Got that, thanks. I'll try

On Mon, Oct 18, 2021 at 11:50 AM Arvid Heise <ar...@apache.org> wrote:

> If you submit a fat jar to Flink, it contains the Kinesis connector. Dawid
> was suggesting to also add the SequenceNumber to your src with the original
> package name such that you effectively overwrite the class of Kinesis while
> creating the fat jar (there should be warning and you should double-check
> that your SequenceNumber wins).
>
> On Thu, Oct 14, 2021 at 3:22 PM Ori Popowski <ori....@gmail.com> wrote:
>
>> Thanks for answering.
>>
>> Not sure I understood the hack suggestion. If I copy SequenceNumber over
>> to my job, how the original Flink Kinesis lib will use that class? It's
>> fixed on a specific package (in this case
>> org.apache.flink.streaming.connectors.kinesis.model. Unless, you meant to
>> somehow hack the JAR itself and replace the class with an annotated class?
>>
>> About the backpressure - I eliminated almost everything by now, so I
>> don't know what it could be. I've ran out of ideas so I'm starting to look
>> into serialization. The job is very, very simple. No algorithms. Most
>> operations are just list/set concatenations, and still getting
>> backpressure, no matter how big a cluster I use. I know where the
>> backpressure is, I also started profiling and there's not a single function
>> which is slow. GC is also looking good, no long pauses.
>>
>> On Thu, Oct 14, 2021 at 3:53 PM Dawid Wysakowicz <dwysakow...@apache.org>
>> wrote:
>>
>>> Hey Ori,
>>>
>>> As for the SequenceNumber issue, I'd say yes, it can be seen as a bug.

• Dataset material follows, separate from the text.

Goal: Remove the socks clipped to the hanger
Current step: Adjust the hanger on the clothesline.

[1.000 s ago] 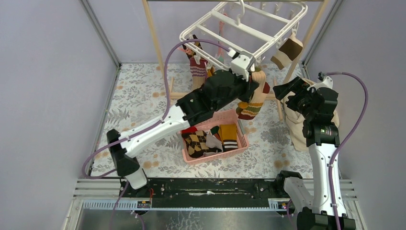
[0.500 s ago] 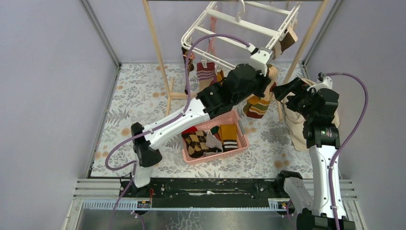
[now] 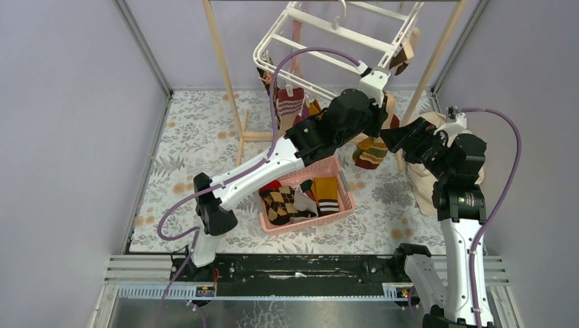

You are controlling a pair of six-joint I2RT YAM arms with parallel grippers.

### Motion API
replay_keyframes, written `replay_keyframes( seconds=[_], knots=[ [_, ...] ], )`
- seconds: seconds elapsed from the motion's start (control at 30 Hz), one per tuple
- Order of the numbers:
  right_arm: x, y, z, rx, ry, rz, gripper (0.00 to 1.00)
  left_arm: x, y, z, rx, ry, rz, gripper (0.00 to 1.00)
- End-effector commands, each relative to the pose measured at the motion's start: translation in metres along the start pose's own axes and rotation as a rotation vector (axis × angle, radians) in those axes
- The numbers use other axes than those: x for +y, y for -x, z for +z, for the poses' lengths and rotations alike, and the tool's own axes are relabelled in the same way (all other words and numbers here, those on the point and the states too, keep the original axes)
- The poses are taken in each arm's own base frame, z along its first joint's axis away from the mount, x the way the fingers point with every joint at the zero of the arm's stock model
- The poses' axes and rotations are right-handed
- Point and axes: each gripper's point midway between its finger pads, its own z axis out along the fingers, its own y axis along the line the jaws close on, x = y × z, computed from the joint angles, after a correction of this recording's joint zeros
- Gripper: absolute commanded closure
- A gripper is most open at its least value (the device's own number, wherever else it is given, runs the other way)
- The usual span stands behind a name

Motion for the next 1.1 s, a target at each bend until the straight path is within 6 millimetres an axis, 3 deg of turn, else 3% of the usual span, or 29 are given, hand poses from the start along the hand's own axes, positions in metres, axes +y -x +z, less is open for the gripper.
replay_keyframes(
  seconds=[0.0,0.13,0.23,0.3,0.4,0.7,1.07],
  knots=[
    [0.029,-0.005,0.003,0.037,0.170,0.011,0.10,0.007,0.021,-0.008,-0.051,0.008,0.000,0.65],
    [0.046,-0.012,0.005,0.076,0.268,0.045,0.13,0.011,0.017,-0.017,-0.037,0.017,0.008,0.47],
    [0.054,-0.015,0.002,0.086,0.281,0.033,0.14,0.012,0.014,-0.024,-0.027,0.010,0.012,0.42],
    [0.058,-0.018,0.001,0.097,0.289,0.029,0.14,0.012,0.012,-0.029,-0.019,0.006,0.013,0.32],
    [0.063,-0.027,0.005,0.117,0.285,0.013,0.14,0.013,0.007,-0.033,-0.010,0.000,0.018,0.31],
    [0.045,-0.052,0.043,0.122,0.150,-0.101,0.10,0.011,0.008,-0.038,-0.008,-0.019,0.023,0.35],
    [0.039,-0.044,0.081,-0.029,0.088,-0.088,0.06,0.007,0.005,-0.040,0.002,-0.043,0.019,0.38]
  ],
)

>>> In the current state one can not use kinesis consumer with the
>>> pipeline.generic-types=false. The problem is because we use the
>>> TypeInformation.of(SequenceNumber.class) method, which will in this case
>>> always fallback to GenericTypeInfo (The GenericTypeInfo is the one that
>>> uses KryoSerializer. That is way it does not help to register a Kryo
>>> serializer, it is still a generic type).
>>>
>>> A dirty hack for you to try, could be to copy over the SequenceNumber
>>> over to your job and annotate it with TypeInfo where you provide a factory
>>> that would create something other than GenericTypeInfo (you could even use
>>> a copy of GenericTypeInfo, but with a removed check for the
>>> pipeline.generic-types flag). I know it is a really dirty hack.
>>>
>>> Ad. 2 Unfortunately I can't think of a better way.
>>>
>>> I have created FLINK-24549 to track the kinesis issue.[1]
>>>
>>> On the backpressure note, are you sure the issue is in the
>>> serialization? Have you tried identifying the slow task first?[2]
>>>
>>> Best,
>>>
>>> Dawid
>>>
>>> [1] https://issues.apache.org/jira/browse/FLINK-24549
>>>
>>> [2]
>>> https://ci.apache.org/projects/flink/flink-docs-release-1.12/ops/monitoring/back_pressure.html
>>> On 14/10/2021 12:41, Ori Popowski wrote:
>>>
>>> I'd appreciate if someone could advice on this issue.
>>>
>>> Thanks
>>>
>>> On Tue, Oct 12, 2021 at 4:25 PM Ori Popowski <ori....@gmail.com> wrote:
>>>
>>>> Hi,
>>>>
>>>> I have a large backpressure in a somewhat simple Flink application in
>>>> Scala. Using Flink version 1.12.1.
>>>>
>>>> To find the source of the problem, I want to eliminate all classes with
>>>> generic serialization, so I set
>>>> pipeline.generic-types=false
>>>>
>>>> in order to spot those classes and write a serializer for them.
>>>>
>>>> However, for some reason, I get the stracktrace attached below.
>>>>
>>>>    1. It looks suspicious that one of Flink's own classes doesn't have
>>>>    a serializer and should fallback to generic serialization. Is this a 
>>>> bug?
>>>>    2. I want to get a list of all classes which fallback to generic
>>>>    serialization. How can I do it other than setting
>>>>    pipeline.generic-types=false and eliminating those classes one by
>>>>    one?
>>>>    3. I defined a custom Kryo serializer for this class using both
>>>>    addDefaultKryoSerializer(…) and registerTypeWithKryoSerializer(…)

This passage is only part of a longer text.